In der Tat hat die Linke den Draht zu ihrer ursprünglichen Klientel definitiv gekappt. Sie versuchte auch nicht, ihn wieder aufzunehmen, als sich der wirtschaftliche Abstieg der unteren Mittelschicht abzuzeichnen begann. Für einen wie Bill Foster bewegt sich linkes Denken deshalb in einer Blase; es hat den Kontakt zur sozialen Wirklichkeit verloren und hätschelt bloss noch die eigene idealisierte Identität, indem es um ihre Identität kämpfende Positionen moralistisch abwehrt. Ganz abgesehen davon hat Bill auch mitgekriegt, dass der Realo-Flügel zwischenzeitlich munter das Geschäft der Wirtschaftsliberalen betrieben hat.
Gefangen im Status Quo
Potentiale, welche das System aufsprengen könnten, sind durchaus da.
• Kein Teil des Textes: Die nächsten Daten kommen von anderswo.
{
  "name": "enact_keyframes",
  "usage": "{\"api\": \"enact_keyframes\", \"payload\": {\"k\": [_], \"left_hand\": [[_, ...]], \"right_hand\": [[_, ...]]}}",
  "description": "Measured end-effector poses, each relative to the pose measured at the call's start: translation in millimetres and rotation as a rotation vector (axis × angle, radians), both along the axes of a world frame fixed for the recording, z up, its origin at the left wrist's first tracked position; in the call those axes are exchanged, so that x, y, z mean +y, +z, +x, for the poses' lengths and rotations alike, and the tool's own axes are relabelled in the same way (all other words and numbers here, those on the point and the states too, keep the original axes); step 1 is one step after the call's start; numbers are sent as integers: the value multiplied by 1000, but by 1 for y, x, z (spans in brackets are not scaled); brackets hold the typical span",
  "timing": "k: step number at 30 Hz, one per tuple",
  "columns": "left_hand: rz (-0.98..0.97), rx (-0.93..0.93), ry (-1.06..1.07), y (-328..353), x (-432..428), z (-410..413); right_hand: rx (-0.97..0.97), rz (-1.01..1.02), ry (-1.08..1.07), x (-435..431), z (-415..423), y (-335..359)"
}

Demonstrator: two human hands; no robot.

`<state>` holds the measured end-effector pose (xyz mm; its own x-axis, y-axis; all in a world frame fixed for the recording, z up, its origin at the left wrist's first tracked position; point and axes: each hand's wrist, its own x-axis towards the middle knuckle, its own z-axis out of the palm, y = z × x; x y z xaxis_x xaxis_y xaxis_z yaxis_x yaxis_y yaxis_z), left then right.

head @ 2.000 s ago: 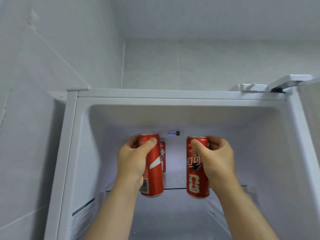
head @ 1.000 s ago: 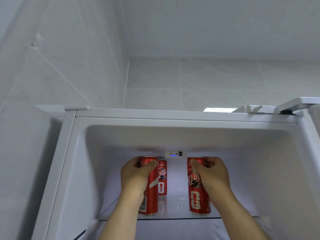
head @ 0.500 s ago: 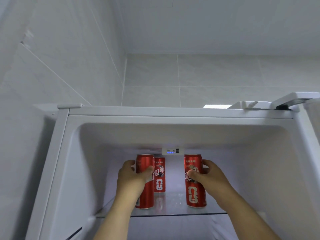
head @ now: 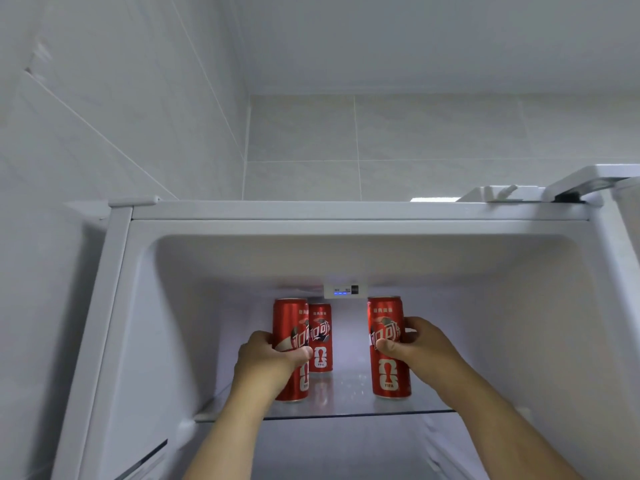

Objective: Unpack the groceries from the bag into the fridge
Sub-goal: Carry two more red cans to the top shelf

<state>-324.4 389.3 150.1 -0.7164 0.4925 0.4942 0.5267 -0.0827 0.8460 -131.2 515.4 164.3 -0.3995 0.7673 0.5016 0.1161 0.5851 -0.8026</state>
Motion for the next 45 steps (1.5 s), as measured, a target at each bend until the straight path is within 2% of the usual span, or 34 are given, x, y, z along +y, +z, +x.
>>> {"api": "enact_keyframes", "payload": {"k": [5, 27, 34, 45], "left_hand": [[-97, 53, 11, 4, 1, -1], [-234, 31, -186, 25, 75, -9], [-392, 59, -206, 43, 98, -21], [-493, 136, -248, 46, 122, -45]], "right_hand": [[-64, 19, 19, 6, 1, 1], [-202, -2, -18, 66, -44, 11], [-244, -17, 40, 95, -53, 16], [-294, -30, 120, 135, -67, 18]]}}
Aber sie neutralisieren sich in endlosen Grabenkämpfen entlang der Fronten eines Krieges, der längst überholt schien. Die Migrationsbewegungen haben den alten Kulturkampf zwischen einer konservativ-bürgerlichen und einer links-alternativen Sicht wieder voll aufflammen lassen: Behauptung von traditionsgebundener Eigenheit steht gegen Toleranz dem Fremden gegenüber, das Beharren auf einer Leitkultur kollidiert mit der Forderung nach Minderheitenschutz.
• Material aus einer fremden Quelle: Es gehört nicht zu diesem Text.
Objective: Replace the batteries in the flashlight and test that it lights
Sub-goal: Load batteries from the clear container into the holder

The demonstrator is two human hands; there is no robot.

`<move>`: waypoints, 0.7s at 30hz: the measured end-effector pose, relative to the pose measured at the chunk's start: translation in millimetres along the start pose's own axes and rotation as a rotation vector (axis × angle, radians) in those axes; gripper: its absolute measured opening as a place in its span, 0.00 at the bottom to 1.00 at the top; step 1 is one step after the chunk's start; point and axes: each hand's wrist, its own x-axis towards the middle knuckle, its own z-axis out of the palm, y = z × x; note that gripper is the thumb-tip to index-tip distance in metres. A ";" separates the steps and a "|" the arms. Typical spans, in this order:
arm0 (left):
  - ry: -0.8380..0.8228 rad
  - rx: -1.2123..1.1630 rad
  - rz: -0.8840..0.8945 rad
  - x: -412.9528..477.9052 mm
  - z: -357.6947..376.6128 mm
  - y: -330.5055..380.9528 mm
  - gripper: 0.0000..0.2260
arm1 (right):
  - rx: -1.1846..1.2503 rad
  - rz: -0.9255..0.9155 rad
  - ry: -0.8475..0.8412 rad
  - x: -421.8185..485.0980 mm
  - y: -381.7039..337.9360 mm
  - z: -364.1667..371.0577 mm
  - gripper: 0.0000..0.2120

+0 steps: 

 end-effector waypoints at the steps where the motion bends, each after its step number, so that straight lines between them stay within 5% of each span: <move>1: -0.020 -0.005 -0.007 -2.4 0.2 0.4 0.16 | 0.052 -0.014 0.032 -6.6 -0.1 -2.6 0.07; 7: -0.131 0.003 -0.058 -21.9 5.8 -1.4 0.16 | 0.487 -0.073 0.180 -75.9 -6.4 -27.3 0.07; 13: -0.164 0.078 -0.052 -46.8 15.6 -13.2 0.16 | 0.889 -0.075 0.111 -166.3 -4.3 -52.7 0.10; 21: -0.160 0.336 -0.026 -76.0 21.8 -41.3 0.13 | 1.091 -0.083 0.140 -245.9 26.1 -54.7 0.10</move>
Völlig aus dem Blick gerät dabei das Gewicht der ökonomischen Ordnung. So sind denn die Wirtschaftsliberalen die lachenden Dritten, weil ihr Programm die Realität schon längst bestimmt. Linke und Rechte leisten sich den Luxus einer fast schon rituellen weltanschaulichen Auseinandersetzung, bei der beide Parteien auf längst festgefahrenen Positionen verharren und damit die Politik blockieren. Dies zementiert einen Status Quo, der gekennzeichnet ist durch schleppendes Wachstum und eine immer tiefere gesellschaftliche Spaltung.
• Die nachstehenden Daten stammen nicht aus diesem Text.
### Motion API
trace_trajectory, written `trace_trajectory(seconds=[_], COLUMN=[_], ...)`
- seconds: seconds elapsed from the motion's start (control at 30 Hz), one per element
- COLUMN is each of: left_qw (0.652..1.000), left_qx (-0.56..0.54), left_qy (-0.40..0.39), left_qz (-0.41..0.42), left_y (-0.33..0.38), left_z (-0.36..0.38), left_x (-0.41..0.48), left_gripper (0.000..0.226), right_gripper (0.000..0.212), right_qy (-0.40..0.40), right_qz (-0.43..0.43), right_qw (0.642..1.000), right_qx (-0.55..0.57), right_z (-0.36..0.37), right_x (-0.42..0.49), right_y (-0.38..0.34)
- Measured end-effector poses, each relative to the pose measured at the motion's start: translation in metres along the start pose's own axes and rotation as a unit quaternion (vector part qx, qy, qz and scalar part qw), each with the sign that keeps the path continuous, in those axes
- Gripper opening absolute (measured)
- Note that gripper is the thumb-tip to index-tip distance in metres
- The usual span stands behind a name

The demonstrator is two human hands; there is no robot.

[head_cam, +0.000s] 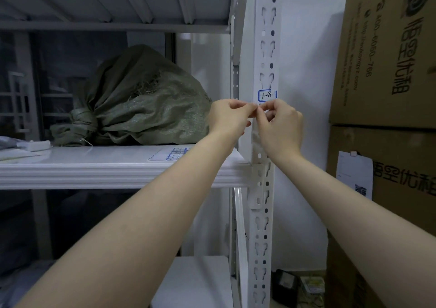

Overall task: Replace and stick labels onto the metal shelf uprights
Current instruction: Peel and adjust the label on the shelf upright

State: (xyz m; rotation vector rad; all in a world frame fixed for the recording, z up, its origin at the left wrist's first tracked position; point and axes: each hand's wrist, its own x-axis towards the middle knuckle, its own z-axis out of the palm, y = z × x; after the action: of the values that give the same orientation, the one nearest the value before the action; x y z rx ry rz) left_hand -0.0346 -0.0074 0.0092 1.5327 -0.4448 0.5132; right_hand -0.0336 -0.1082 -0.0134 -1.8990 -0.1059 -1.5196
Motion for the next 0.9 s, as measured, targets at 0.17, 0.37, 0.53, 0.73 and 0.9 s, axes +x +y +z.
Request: trace_trajectory(seconds=[0.17,0.37,0.53,0.73,0.9], left_qw=[0.994,0.936,0.886,0.863,0.855], left_qx=[0.041,0.250,0.341,0.357,0.339], left_qy=[0.037,0.061,0.079,0.077,0.091], left_qz=[0.098,0.238,0.305,0.349,0.382], left_y=[0.000,0.004,0.008,0.004,-0.002], left_z=[0.014,0.029,0.039,0.038,0.037], left_x=[0.008,0.021,0.031,0.038,0.041], left_gripper=[0.009,0.006,0.010,0.010,0.007], right_gripper=[0.021,0.019,0.008,0.010,0.011], right_qy=[0.019,0.098,0.085,0.060,0.067], right_qz=[-0.005,0.013,0.138,0.228,0.214], right_qw=[1.000,0.995,0.981,0.950,0.940], right_qx=[0.006,0.024,0.107,0.204,0.259], right_z=[-0.003,-0.004,0.003,0.013,0.019], right_x=[0.008,0.021,0.031,0.032,0.027], right_y=[0.006,0.015,0.011,0.000,0.001])
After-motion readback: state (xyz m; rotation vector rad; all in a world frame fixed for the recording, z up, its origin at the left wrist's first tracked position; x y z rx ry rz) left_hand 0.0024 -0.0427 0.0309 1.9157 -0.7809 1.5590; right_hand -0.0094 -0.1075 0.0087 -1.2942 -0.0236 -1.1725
Es wäre leicht, die destruktiv bockenden Absteiger für diesen Stillstand verantwortlich zu machen. Immerhin sind sie es, die ausdrücklich rückwärtsgewandte Konzepte hochhalten. Doch die Eliten, die wirtschafts- wie die kulturliberalen, haben durchaus ihren Anteil an der Blockade. Beide bleiben fixiert auf ihre Utopien, die längst ihre Unschuld verloren haben. Kaum jemand zeigt Einsicht in die fatalen Folgen der grossen gesellschaftlichen und wirtschaftlichen Öffnung, welche die ursprünglichen Freiheitsversprechen diskreditieren. Die Modernisierungsverlierer mögen traditionalistischen Ideen anhängen und sich in überholte Identitäten verbeissen, aber ihre Verhärtung ist letztlich nur der Schatten einer geistigen Starre, der auch die Eliten verfallen sind.